On le réalise, c’est tout le message du Christ en faveur d’un ressourcement de la personne qui est travesti au gré de cette théologie qui agit comme une odieuse prophylaxie. L’être solaire, épanoui et libre, doit être domestiqué afin que les clercs aux commandes puissent le transformer en résidu humain. Sous-homme qui va jusqu’à demander pardon d’exister, en faisant de son mea culpa une sorte de sauf-conduit lui permettant de respirer malgré l’oppression endurée au quotidien. On le réalise, c’est la révolte du Joker qui fait sa grandeur alors que notre société décadente lui refuse jusqu’au droit de mendier pour une maigre pitance. Incapable de s’en remettre indéfiniment aux psychologues et travailleurs sociaux – nouveaux clercs de la société spectaculaire – le Joker « pète les plombs » en semant la terreur autour de lui. Sa révolte n’est pas orientée contre Dieu ou un ordre spirituel véritablement supérieur, mais bien contre les diktats d’une société qui utilise la loi et l’ordre afin d’exploiter jusqu’à plus soif les agneaux consentants que sont devenus les citoyens consommateurs.

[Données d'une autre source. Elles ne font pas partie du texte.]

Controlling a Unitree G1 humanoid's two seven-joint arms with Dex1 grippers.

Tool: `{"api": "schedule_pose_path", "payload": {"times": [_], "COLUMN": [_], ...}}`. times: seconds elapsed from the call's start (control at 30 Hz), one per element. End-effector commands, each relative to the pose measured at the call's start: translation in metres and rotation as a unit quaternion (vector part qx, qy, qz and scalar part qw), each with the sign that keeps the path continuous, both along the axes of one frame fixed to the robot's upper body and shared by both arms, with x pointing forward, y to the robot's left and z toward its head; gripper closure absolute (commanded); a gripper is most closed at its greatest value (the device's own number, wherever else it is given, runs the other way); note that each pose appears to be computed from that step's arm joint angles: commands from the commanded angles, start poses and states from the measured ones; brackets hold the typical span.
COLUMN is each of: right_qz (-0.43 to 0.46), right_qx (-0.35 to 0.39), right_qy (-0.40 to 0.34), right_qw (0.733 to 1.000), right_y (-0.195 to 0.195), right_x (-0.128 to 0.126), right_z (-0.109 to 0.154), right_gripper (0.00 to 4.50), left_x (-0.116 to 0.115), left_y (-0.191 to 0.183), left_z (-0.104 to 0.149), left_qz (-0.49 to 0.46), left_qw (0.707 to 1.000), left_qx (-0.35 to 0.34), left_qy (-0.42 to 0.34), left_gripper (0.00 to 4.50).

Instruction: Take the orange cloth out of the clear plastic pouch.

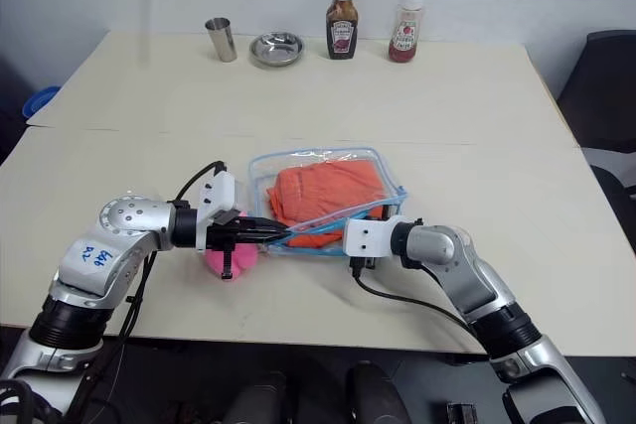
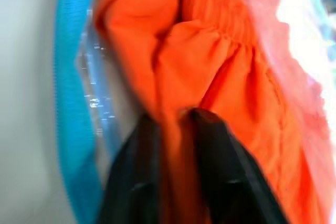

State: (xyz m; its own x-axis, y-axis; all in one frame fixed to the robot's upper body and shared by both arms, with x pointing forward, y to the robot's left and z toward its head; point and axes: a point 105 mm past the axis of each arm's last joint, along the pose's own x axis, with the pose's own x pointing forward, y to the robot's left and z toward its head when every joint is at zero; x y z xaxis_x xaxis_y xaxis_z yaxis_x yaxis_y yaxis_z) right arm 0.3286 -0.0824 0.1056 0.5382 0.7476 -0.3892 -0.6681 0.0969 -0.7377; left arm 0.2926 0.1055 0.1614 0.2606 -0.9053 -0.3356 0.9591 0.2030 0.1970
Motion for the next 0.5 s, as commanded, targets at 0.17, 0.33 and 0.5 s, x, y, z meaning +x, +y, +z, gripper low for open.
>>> {"api": "schedule_pose_path", "payload": {"times": [0.17,0.33,0.5], "right_qz": [0.06,0.118,0.166], "right_qx": [-0.094,-0.151,-0.166], "right_qy": [-0.032,-0.084,-0.126], "right_qw": [0.993,0.978,0.964], "right_y": [-0.007,-0.011,-0.01], "right_x": [-0.015,-0.029,-0.042], "right_z": [-0.016,-0.014,-0.006], "right_gripper": [4.45,4.45,4.45], "left_x": [0.006,0.017,0.026], "left_y": [-0.011,-0.015,-0.015], "left_z": [0.022,0.02,0.011], "left_qz": [0.009,0.032,0.046], "left_qw": [0.999,0.998,0.998], "left_qx": [-0.037,-0.038,-0.014], "left_qy": [-0.027,-0.039,-0.051], "left_gripper": [4.5,4.5,4.5]}}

Nietzsche finit par enfoncer le clou : « Le type du criminel, c’est le type de l’homme fort, placé dans des conditions défavorables, c’est un homme fort que l’on a rendu malade. Ce qui lui manque, c’est la jungle [non pas l’anarchie capitaliste], une nature et un mode de vie plus libres et plus dangereux, qui légitime tout ce qui, dans l’instinct de l’homme fort, est arme d’attaque et de défense. Ses vertus sont mises au ban de la société. Les plus ardents de ses penchants innés sont bientôt inextricablement mêlés de sentiments dépressifs, de soupçons, de craintes, de déshonneur. Mais c’est là, presque littéralement, la recette de la dégénérescence physiologique ».
Le lecteur aguerri aura compris que, bien loin de faire l’apologie du meurtre et d’une luxure débridée, Nietzsche s’en prend aux puritains faméliques pour qui la vie dans son plus simple appareil représente un marais malodorant.